## WORK INSTRUCTIONS
Copy each record exactly and skip its pictures.

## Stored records
---------------

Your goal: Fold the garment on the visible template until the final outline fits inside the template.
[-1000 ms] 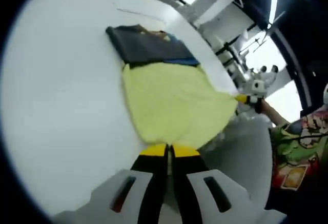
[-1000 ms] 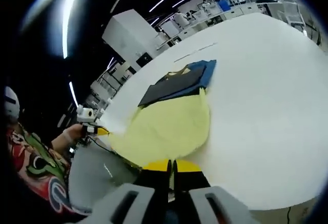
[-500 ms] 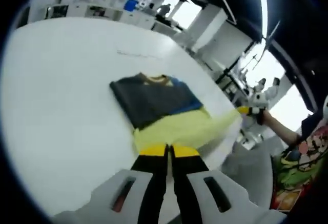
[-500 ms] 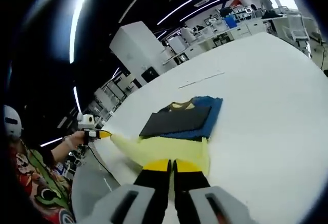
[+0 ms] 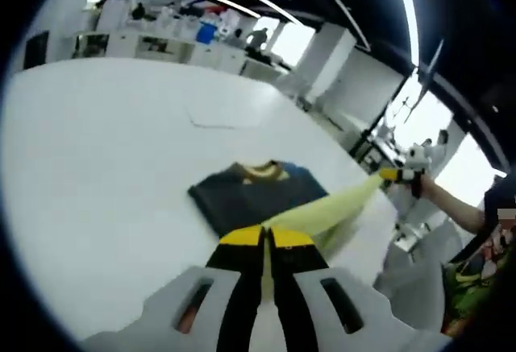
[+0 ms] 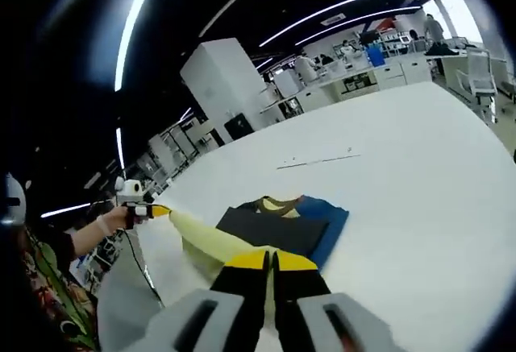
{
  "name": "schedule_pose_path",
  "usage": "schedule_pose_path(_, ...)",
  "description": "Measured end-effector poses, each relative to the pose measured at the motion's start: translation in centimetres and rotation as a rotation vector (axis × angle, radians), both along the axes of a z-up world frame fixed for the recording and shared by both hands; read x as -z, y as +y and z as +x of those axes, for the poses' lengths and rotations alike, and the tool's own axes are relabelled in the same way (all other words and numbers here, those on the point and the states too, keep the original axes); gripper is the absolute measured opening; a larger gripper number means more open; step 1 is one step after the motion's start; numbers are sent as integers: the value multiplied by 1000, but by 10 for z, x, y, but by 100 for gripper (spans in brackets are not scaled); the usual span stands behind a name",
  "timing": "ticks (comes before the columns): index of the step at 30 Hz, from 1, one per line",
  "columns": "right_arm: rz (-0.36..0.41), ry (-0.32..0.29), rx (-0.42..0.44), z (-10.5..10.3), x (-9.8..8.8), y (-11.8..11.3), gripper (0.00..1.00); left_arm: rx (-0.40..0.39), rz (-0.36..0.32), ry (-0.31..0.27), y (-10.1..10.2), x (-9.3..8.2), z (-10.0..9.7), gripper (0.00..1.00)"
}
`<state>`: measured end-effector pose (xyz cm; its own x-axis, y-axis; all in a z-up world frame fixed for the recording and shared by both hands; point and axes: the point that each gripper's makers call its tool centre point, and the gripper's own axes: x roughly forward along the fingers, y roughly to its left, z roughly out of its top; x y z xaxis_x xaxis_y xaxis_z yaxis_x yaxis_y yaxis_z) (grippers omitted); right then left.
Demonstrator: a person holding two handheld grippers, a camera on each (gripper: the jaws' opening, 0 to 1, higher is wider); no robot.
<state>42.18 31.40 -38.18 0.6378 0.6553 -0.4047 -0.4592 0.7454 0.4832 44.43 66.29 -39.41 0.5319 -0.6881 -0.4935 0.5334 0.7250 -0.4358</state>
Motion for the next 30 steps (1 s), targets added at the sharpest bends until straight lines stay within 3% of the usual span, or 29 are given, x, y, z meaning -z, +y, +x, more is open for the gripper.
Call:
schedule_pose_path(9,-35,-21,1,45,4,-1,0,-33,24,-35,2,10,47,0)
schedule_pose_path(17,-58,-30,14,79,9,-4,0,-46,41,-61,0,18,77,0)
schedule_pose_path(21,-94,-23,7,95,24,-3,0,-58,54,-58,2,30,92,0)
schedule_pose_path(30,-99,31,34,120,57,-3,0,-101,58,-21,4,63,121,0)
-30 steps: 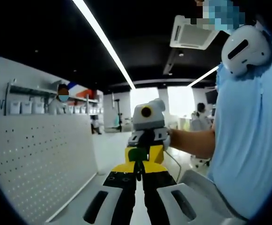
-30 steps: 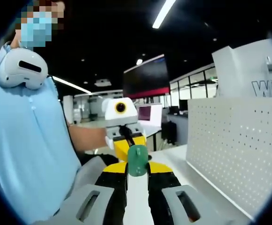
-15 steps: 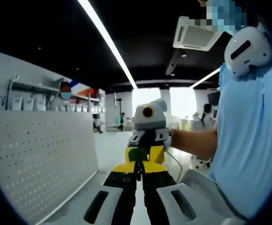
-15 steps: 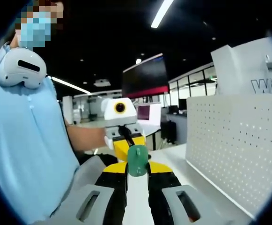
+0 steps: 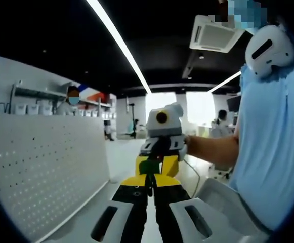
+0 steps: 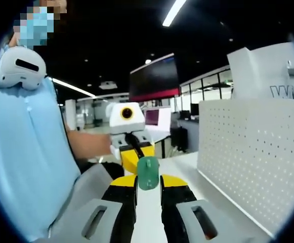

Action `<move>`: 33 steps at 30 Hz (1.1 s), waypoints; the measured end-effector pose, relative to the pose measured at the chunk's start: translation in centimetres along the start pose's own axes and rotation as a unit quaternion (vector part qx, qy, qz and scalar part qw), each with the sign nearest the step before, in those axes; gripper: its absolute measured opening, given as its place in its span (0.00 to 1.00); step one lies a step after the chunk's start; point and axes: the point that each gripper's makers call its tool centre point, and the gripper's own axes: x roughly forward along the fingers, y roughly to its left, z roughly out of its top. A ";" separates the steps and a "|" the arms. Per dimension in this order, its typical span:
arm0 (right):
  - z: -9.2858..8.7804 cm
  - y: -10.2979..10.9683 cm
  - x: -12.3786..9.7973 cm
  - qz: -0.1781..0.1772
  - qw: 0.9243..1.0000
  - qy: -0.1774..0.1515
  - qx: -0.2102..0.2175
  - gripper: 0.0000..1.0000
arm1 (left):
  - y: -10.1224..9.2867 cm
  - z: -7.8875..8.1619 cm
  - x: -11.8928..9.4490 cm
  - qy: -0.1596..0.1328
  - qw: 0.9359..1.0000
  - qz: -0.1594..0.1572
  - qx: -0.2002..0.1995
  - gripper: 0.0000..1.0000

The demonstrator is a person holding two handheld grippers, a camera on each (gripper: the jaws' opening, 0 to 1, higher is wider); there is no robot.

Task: Insert the hook assembly into the mounting plate slot until the hook locks in place.

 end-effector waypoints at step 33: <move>-2.5 -0.6 2.1 0.006 0.999 0.034 -0.013 0.23 | 0.5 -5.3 -0.1 0.104 0.994 0.014 0.026 0.03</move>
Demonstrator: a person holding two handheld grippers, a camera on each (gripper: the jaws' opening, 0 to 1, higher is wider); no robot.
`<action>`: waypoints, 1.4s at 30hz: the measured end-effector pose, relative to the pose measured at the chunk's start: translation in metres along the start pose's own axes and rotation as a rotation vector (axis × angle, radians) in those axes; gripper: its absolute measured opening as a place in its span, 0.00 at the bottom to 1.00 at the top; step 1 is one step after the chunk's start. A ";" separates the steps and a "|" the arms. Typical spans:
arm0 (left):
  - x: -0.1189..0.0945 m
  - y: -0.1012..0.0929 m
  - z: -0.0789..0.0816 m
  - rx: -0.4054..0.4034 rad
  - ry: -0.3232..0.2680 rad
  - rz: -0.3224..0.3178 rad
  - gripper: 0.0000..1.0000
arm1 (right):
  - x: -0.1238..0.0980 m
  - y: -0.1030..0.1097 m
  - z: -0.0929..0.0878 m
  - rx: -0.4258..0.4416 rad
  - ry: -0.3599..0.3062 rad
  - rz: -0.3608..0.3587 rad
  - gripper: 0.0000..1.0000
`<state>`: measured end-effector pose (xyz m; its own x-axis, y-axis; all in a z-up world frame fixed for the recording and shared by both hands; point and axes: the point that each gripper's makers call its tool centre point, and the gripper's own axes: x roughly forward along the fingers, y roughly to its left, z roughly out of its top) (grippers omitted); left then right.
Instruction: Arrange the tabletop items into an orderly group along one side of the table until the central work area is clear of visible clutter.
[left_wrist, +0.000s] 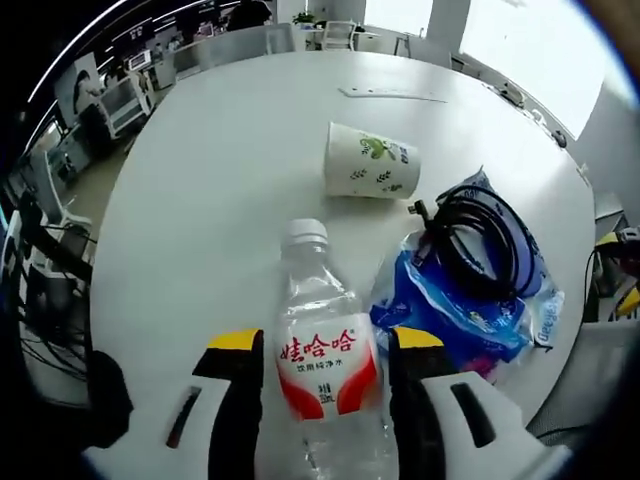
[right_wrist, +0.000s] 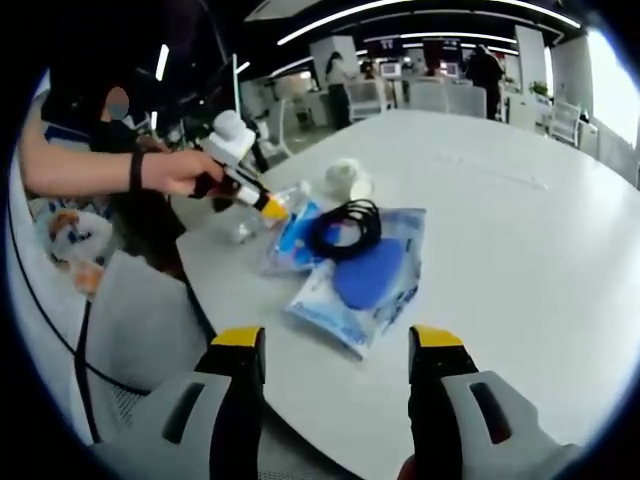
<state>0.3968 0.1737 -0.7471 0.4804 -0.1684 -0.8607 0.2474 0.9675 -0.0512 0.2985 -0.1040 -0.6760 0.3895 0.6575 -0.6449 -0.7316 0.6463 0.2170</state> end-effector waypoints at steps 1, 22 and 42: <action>0.001 0.000 0.000 0.000 0.003 0.000 0.48 | 0.000 0.000 0.000 0.000 0.000 -0.001 0.56; -0.008 0.003 0.000 -0.086 -0.046 -0.024 0.38 | 0.003 0.004 0.003 -0.009 0.002 0.005 0.55; -0.028 0.011 0.002 -0.133 -0.121 -0.009 0.37 | 0.008 0.012 0.008 -0.030 -0.004 0.023 0.55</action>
<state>0.3881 0.1886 -0.7227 0.5781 -0.1911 -0.7932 0.1426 0.9809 -0.1324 0.2978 -0.0878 -0.6724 0.3744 0.6738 -0.6370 -0.7570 0.6188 0.2097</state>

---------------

## RESPONSE AREA
Your goal: Fold the garment on the visible template until the final outline fits inside the template.
[-1000 ms] 
[-1000 ms] 
[-500 ms] 
[-500 ms] 
[+0 ms] 
[+0 ms] 
{
  "name": "schedule_pose_path",
  "usage": "schedule_pose_path(_, ...)",
  "description": "Measured end-effector poses, each relative to the pose measured at the motion's start: translation in centimetres and rotation as a rotation vector (axis × angle, radians), both along the axes of a z-up world frame fixed for the recording and shared by both hands; read x as -z, y as +y and z as +x of those axes, for the poses' lengths and rotations alike, and the tool's own axes are relabelled in the same way (all other words and numbers here, those on the point and the states too, keep the original axes); gripper is the absolute measured opening; a larger gripper number means more open; step 1 is one step after the motion's start; numbers are sent as integers: the value multiplied by 1000, but by 10 for z, x, y, but by 100 for gripper (spans in brackets are not scaled); the usual span stands behind a name",
  "timing": "ticks (comes before the columns): index of the step at 30 Hz, from 1, one per line",
  "columns": "right_arm: rz (-0.36..0.41), ry (-0.32..0.29), rx (-0.42..0.44), z (-10.5..10.3), x (-9.8..8.8), y (-11.8..11.3), gripper (0.00..1.00); left_arm: rx (-0.40..0.39), rz (-0.36..0.32), ry (-0.31..0.27), y (-10.1..10.2), x (-9.3..8.2), z (-10.0..9.7), gripper (0.00..1.00)"
}
`<state>`: measured end-effector pose (xyz cm; its own x-axis, y-axis; all in a z-up world frame fixed for the recording and shared by both hands; point and axes: the point that each gripper's makers call its tool centre point, and the gripper's own axes: x roughly forward along the fingers, y roughly to its left, z roughly out of its top; x y z xaxis_x xaxis_y xaxis_z yaxis_x yaxis_y yaxis_z) (grippers omitted); right then left.
Demonstrator: a person holding two handheld grippers, a camera on each (gripper: the jaws' opening, 0 to 1, higher is wider); no robot.
<state>42.18 31.40 -38.18 0.6378 0.6553 -0.4047 -0.4592 0.7454 0.4832 44.43 66.29 -39.41 0.5319 -0.6881 -0.4935 0.5334 0.7250 -0.4358</state>
Motion for the next 30 steps (1 s), targets added at the sharpest bends until straight lines stay within 3% of the usual span, or 29 are given, x, y, z meaning -z, +y, +x, more is open for the gripper.
Call:
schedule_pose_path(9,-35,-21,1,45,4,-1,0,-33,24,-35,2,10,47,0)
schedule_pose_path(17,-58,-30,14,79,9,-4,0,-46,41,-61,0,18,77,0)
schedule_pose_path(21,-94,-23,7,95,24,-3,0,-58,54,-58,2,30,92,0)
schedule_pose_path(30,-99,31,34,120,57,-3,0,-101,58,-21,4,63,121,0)
-30 steps: 
-30 steps: 
-15 steps: 
-15 steps: 
+0 steps: 
+0 steps: 

Action `<move>`: 33 steps at 30 Hz (1.1 s), waypoints; the measured end-effector pose, relative to the pose measured at the chunk's start: translation in centimetres along the start pose's own axes and rotation as a unit quaternion (vector part qx, qy, qz and scalar part qw), each with the sign nearest the step before, in those axes; gripper: its absolute measured opening, given as its place in its span (0.00 to 1.00); step one lies a step after the chunk's start; point and axes: the point that each gripper's makers call its tool centre point, and the gripper's own axes: x roughly forward along the fingers, y roughly to its left, z roughly out of its top. A ";" separates the steps and a "|" the arms. Per dimension in this order, its typical span:
arm0 (right):
  - z: -9.2858..8.7804 cm
  - y: -10.2979..10.9683 cm
  - x: -12.3786..9.7973 cm
  - qz: -0.1781..0.1772
  - qw: 0.9243..1.0000
  - qy: -0.1774..0.1515
  - qx: -0.2102..0.2175
  - gripper: 0.0000..1.0000
arm1 (left):
  - y: -10.1224..9.2867 cm
  - z: -7.8875..8.1619 cm
  - x: -11.8928..9.4490 cm
  - qy: -0.1596..0.1328
  - qw: 0.9359..1.0000
  - qz: -0.1594..0.1572
  - qx: -0.2002..0.1995
  - gripper: 0.0000..1.0000

The demonstrator is a person holding two handheld grippers, a camera on each (gripper: the jaws' opening, 0 to 1, higher is wider); there is no robot.

Task: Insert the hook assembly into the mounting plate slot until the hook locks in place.

 end-effector waypoints at step 33: <move>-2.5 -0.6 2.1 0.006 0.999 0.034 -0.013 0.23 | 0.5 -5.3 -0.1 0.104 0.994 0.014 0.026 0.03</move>
Demonstrator: a person holding two handheld grippers, a camera on each (gripper: the jaws' opening, 0 to 1, higher is wider); no robot.
`<action>`: waypoints, 1.4s at 30hz: the measured end-effector pose, relative to the pose measured at the chunk's start: translation in metres along the start pose's own axes and rotation as a rotation vector (axis × angle, radians) in those axes; gripper: its absolute measured opening as a place in its span, 0.00 at the bottom to 1.00 at the top; step 1 is one step after the chunk's start. A ";" separates the steps and a "|" the arms. Typical spans:
arm0 (left):
  - x: -0.1189..0.0945 m
  - y: -0.1012..0.0929 m
  - z: -0.0789..0.0816 m
  - rx: -0.4054..0.4034 rad
  - ry: -0.3232..0.2680 rad
  - rz: -0.3224..0.3178 rad
  - gripper: 0.0000..1.0000
arm1 (right):
  - x: -0.1238..0.0980 m
  - y: -0.1030..0.1097 m
  - z: -0.0929..0.0878 m
  - rx: -0.4258..0.4416 rad
  - ry: -0.3599..0.3062 rad
  - rz: -0.3608..0.3587 rad
  - gripper: 0.0000..1.0000
`<state>`: measured end-effector pose (xyz m; its own x-axis, y-axis; all in a z-up world frame fixed for the recording and shared by both hands; point and axes: the point that each gripper's makers call its tool centre point, and the gripper's own axes: x roughly forward along the fingers, y roughly to its left, z roughly out of its top) (grippers omitted); left then right.
Instruction: Arrange the tabletop items into an orderly group along one side of the table until the central work area is clear of visible clutter.
[left_wrist, +0.000s] 
[right_wrist, +0.000s] 
<state>0.3968 0.1737 -0.7471 0.4804 -0.1684 -0.8607 0.2474 0.9675 -0.0512 0.2985 -0.1040 -0.6760 0.3895 0.6575 -0.6449 -0.7316 0.6463 0.2170</state> end-effector waypoints at steps 1, 22 and 42: <action>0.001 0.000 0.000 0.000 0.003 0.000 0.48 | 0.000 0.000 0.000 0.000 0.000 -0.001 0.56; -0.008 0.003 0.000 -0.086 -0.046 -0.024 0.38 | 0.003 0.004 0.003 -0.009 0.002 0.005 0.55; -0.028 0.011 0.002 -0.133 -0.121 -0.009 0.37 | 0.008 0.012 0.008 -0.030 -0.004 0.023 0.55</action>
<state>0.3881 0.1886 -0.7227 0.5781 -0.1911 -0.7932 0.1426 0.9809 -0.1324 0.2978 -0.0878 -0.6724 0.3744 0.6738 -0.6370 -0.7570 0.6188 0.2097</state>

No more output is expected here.